Instructions to follow:
The answer must be every entry, retyped without a single difference.

BEGIN Data for the task

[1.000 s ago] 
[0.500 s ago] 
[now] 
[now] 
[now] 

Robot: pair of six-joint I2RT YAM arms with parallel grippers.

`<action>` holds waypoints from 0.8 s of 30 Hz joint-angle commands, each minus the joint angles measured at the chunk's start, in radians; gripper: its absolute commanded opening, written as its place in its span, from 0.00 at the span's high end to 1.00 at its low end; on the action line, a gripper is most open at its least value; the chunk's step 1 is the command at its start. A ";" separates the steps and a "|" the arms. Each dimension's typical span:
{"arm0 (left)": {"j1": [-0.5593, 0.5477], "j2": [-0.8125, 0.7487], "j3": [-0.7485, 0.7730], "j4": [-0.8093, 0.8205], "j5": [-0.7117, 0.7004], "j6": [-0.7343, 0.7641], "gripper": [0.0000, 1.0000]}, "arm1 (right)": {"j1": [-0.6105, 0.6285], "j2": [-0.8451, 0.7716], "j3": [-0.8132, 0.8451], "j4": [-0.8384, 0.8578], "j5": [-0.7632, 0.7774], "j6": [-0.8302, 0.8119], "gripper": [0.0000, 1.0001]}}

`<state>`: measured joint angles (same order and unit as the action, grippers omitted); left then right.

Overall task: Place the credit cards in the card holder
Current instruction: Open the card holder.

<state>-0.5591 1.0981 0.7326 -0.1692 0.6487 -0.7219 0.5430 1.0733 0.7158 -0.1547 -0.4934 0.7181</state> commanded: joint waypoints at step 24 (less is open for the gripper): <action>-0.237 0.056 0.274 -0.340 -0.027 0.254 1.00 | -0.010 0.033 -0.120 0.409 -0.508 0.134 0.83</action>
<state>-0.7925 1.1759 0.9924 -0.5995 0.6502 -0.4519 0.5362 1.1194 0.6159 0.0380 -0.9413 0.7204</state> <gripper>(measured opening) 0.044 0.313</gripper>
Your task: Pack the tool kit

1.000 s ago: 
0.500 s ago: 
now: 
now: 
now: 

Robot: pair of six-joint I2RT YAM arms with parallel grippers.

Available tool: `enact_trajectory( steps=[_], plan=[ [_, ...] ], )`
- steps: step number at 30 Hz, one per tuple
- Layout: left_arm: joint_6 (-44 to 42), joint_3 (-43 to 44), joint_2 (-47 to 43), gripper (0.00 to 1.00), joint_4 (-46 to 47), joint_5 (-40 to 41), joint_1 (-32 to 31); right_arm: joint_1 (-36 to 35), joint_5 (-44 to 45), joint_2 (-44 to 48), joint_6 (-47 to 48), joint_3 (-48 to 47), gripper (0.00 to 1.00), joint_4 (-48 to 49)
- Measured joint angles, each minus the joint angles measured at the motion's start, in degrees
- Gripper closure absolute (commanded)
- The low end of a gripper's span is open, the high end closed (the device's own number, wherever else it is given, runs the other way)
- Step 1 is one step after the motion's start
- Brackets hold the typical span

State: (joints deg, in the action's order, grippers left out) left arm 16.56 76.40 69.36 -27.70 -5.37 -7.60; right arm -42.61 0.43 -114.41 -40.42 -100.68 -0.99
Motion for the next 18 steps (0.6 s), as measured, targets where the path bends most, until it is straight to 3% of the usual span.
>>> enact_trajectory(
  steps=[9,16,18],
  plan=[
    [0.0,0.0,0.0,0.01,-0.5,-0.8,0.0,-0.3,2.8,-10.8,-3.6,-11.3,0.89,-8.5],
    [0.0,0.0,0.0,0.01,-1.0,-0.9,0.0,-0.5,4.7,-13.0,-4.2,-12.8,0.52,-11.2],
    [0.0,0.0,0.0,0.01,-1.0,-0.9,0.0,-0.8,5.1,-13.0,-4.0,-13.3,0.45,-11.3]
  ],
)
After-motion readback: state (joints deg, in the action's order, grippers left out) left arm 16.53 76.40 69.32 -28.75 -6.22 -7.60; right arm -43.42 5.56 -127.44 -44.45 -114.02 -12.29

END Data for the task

Completed exercise:
[1.000 s ago] 
[0.500 s ago] 
[now] 
[now] 
[now] 

Robot: pair of six-joint I2RT YAM arms with parallel grippers.

`<action>` holds waypoints from 0.8 s of 30 Hz joint-angle commands, each minus the joint angles measured at the chunk's start, in radians; gripper: its absolute commanded opening, written as its place in its span, from 0.00 at the span's high end to 1.00 at its low end; on the action line, a gripper is most open at its least value; the chunk's step 1 is the command at its start. A ";" separates the steps and a "|" the arms. Each dimension's typical span:
{"arm0 (left)": {"j1": [-0.5593, 0.5477], "j2": [-0.8125, 0.7487], "j3": [-0.7485, 0.7730], "j4": [-0.8093, 0.8205], "j5": [-0.7117, 0.7004], "j6": [-0.7343, 0.7641], "gripper": [0.0000, 1.0000]}, "arm1 (right)": {"j1": [-0.6105, 0.6285], "j2": [-0.8451, 0.7716], "j3": [-0.8132, 0.8451], "j4": [-0.8384, 0.8578], "j5": [-0.7632, 0.7774], "j6": [-0.8302, 0.8119], "gripper": [0.0000, 1.0001]}}

`<state>`: measured joint angles (same order and unit as the action, grippers omitted); left then right.

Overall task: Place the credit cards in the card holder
Current instruction: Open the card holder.

<state>-0.5591 1.0981 0.7326 -0.1692 0.6487 -0.7219 0.5430 1.0733 0.7158 -0.1547 -0.4934 0.7181</state> commanded: joint waypoints at step 24 (less is open for the gripper): <action>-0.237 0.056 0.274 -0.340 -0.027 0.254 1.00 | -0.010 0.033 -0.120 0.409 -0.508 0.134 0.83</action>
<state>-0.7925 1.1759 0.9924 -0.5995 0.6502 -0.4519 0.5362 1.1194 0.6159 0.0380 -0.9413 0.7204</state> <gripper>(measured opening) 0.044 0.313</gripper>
Your task: Pack the tool kit

1.000 s ago: 
0.500 s ago: 
now: 
now: 
now: 

Robot: pair of six-joint I2RT YAM arms with parallel grippers.

Available tool: `enact_trajectory( steps=[_], plan=[ [_, ...] ], )`
- steps: step number at 30 Hz, one per tuple
- Layout: left_arm: joint_6 (-44 to 42), joint_3 (-43 to 44), joint_2 (-47 to 43), gripper (0.00 to 1.00), joint_4 (-46 to 47), joint_5 (-40 to 41), joint_1 (-32 to 31); right_arm: joint_1 (-36 to 35), joint_5 (-44 to 45), joint_2 (-44 to 48), joint_6 (-47 to 48), joint_3 (-48 to 47), gripper (0.00 to 1.00), joint_4 (-48 to 49)
- Measured joint angles, each minus the joint angles measured at the motion's start, in degrees
- Gripper closure absolute (commanded)
- The low end of a gripper's span is open, the high end closed (the device's own number, wherever else it is given, runs the other way)
- Step 1 is one step after the motion's start
- Brackets hold the typical span

State: (joints deg, in the action's order, grippers left out) left arm 16.56 76.40 69.36 -27.70 -5.37 -7.60; right arm -42.61 0.43 -114.41 -40.42 -100.68 -0.99
Motion for the next 18 steps (0.6 s), as measured, targets where the path bends most, until it is straight to 3% of the usual span.
>>> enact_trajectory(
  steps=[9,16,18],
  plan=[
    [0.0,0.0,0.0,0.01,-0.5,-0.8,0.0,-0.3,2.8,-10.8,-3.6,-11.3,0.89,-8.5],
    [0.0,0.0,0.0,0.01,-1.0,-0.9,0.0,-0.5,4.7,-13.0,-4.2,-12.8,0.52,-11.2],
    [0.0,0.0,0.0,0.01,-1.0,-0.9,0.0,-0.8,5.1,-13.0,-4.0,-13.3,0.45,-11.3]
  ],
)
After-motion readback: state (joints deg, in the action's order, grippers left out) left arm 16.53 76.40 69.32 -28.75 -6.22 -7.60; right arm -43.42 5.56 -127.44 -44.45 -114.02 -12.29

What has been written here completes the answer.